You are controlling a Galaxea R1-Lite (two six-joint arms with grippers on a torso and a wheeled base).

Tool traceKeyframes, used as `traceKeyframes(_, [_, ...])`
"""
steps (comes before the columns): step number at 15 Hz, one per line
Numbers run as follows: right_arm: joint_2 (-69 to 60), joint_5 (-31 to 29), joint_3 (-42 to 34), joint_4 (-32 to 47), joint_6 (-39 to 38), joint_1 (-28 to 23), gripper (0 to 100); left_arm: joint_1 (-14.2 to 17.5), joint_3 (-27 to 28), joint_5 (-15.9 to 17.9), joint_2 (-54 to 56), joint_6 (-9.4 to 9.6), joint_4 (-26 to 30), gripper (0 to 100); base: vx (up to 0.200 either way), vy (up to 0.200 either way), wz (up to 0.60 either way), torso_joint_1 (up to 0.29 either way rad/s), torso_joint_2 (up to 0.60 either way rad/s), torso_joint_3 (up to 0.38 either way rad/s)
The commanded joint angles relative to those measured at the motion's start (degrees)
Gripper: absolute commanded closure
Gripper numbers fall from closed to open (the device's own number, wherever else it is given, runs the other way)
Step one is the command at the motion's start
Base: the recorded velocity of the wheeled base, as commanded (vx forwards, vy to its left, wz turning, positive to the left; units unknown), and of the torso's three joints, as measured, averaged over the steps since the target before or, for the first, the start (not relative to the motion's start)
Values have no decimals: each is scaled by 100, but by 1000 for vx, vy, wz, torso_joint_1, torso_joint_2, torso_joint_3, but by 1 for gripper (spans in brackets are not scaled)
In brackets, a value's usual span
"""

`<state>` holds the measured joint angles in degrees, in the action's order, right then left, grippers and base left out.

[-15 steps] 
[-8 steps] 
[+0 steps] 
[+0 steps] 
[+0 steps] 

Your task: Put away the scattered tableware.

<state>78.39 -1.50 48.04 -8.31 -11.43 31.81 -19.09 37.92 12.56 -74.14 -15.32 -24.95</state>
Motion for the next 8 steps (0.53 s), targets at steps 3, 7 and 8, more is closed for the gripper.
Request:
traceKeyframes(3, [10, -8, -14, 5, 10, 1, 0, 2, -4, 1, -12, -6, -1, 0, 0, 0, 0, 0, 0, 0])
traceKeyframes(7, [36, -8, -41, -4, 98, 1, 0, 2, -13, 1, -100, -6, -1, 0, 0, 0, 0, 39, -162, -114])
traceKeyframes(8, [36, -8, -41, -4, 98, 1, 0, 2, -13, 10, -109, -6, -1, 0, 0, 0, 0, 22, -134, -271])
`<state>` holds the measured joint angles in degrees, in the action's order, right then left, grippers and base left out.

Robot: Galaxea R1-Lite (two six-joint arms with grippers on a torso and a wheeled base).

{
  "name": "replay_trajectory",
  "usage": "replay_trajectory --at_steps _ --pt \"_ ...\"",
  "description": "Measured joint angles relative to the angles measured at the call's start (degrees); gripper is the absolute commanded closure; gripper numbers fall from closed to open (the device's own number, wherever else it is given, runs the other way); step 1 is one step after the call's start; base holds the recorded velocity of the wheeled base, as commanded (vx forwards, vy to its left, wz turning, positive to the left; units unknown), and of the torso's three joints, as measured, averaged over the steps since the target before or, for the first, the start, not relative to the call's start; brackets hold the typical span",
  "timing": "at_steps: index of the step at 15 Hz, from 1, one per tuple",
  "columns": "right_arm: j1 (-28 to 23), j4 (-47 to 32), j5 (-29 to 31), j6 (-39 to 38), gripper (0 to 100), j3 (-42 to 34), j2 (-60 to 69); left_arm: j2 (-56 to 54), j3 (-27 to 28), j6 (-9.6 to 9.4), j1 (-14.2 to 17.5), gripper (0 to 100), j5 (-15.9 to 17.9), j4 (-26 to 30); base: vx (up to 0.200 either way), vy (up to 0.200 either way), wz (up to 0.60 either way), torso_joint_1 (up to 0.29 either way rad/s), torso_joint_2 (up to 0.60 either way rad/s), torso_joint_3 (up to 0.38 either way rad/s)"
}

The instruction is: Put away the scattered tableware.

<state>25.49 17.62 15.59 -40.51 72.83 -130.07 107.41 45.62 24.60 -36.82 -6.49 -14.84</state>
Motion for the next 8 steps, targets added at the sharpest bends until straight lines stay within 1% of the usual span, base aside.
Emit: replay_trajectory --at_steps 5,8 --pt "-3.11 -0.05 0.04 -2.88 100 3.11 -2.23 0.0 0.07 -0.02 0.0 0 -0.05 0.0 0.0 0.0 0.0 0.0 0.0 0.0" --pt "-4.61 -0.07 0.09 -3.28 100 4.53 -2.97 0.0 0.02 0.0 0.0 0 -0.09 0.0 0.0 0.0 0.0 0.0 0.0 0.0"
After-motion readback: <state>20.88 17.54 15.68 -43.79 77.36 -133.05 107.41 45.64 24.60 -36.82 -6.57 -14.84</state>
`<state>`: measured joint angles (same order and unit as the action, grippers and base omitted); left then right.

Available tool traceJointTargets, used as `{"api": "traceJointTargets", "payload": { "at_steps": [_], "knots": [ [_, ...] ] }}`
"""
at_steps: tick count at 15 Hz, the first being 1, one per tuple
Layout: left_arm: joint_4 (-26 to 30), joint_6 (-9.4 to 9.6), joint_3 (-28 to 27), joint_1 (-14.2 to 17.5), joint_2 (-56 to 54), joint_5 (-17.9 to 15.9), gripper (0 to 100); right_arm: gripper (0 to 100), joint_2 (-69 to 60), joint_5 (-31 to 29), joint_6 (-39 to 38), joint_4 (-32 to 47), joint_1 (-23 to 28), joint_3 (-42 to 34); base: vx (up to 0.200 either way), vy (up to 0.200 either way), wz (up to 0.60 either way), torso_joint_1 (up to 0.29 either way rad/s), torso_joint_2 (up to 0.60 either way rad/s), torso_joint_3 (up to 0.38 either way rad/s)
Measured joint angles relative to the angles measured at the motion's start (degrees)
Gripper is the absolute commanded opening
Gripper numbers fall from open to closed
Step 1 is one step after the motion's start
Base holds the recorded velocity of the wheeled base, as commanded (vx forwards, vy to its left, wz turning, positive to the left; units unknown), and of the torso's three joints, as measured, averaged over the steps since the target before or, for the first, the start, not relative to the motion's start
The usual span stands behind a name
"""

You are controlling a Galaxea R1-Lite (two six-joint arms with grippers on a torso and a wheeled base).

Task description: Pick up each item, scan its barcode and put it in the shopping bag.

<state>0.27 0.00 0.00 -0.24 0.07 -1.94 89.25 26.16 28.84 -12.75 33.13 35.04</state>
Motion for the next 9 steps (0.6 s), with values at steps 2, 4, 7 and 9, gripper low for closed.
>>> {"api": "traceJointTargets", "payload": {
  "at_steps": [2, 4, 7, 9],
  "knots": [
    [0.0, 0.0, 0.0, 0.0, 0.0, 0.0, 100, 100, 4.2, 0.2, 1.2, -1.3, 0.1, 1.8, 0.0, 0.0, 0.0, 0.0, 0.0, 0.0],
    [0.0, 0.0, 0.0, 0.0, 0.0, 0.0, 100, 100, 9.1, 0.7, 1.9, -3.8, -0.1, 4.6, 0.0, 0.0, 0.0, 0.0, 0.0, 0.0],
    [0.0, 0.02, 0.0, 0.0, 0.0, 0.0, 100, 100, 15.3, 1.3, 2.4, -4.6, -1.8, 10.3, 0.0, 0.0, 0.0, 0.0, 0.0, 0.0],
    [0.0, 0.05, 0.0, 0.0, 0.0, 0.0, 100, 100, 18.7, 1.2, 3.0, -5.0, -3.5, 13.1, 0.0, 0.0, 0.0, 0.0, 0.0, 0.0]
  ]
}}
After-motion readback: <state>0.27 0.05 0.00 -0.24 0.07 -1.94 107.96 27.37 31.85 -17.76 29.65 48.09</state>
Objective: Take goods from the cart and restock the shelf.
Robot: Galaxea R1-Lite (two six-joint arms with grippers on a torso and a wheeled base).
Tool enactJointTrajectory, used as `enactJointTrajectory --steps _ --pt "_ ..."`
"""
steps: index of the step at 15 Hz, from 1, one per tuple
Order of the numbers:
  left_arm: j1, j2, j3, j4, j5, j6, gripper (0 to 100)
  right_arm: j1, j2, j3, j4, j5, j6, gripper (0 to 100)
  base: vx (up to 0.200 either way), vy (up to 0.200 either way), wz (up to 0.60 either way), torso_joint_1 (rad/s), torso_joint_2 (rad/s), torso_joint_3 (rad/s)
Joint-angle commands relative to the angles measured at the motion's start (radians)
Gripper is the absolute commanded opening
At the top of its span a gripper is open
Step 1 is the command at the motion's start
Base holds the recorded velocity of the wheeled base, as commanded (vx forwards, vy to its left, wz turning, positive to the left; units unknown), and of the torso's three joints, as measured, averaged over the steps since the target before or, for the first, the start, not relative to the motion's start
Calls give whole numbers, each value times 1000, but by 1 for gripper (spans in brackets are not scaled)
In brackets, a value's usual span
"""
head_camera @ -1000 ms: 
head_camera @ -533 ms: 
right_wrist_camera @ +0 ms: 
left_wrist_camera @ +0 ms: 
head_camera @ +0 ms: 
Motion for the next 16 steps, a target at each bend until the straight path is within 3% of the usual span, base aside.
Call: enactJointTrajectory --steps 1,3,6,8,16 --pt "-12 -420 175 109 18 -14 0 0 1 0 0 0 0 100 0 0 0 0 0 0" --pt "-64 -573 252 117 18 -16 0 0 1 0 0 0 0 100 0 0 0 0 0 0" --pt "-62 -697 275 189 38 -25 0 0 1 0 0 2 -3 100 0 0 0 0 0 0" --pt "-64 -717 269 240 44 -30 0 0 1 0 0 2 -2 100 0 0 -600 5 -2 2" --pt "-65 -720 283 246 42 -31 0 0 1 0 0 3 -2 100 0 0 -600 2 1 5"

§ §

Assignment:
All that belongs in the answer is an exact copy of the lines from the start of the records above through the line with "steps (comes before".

Output of the exercise:
You are controlling a Galaxea R1-Lite (two six-joint arms with grippers on a torso and a wheeled base).

Tool traceKeyframes, used as `traceKeyframes(_, [_, ...])`
"""
steps (comes before the columns): step number at 15 Hz, one per line

Nothing further is needed for this answer.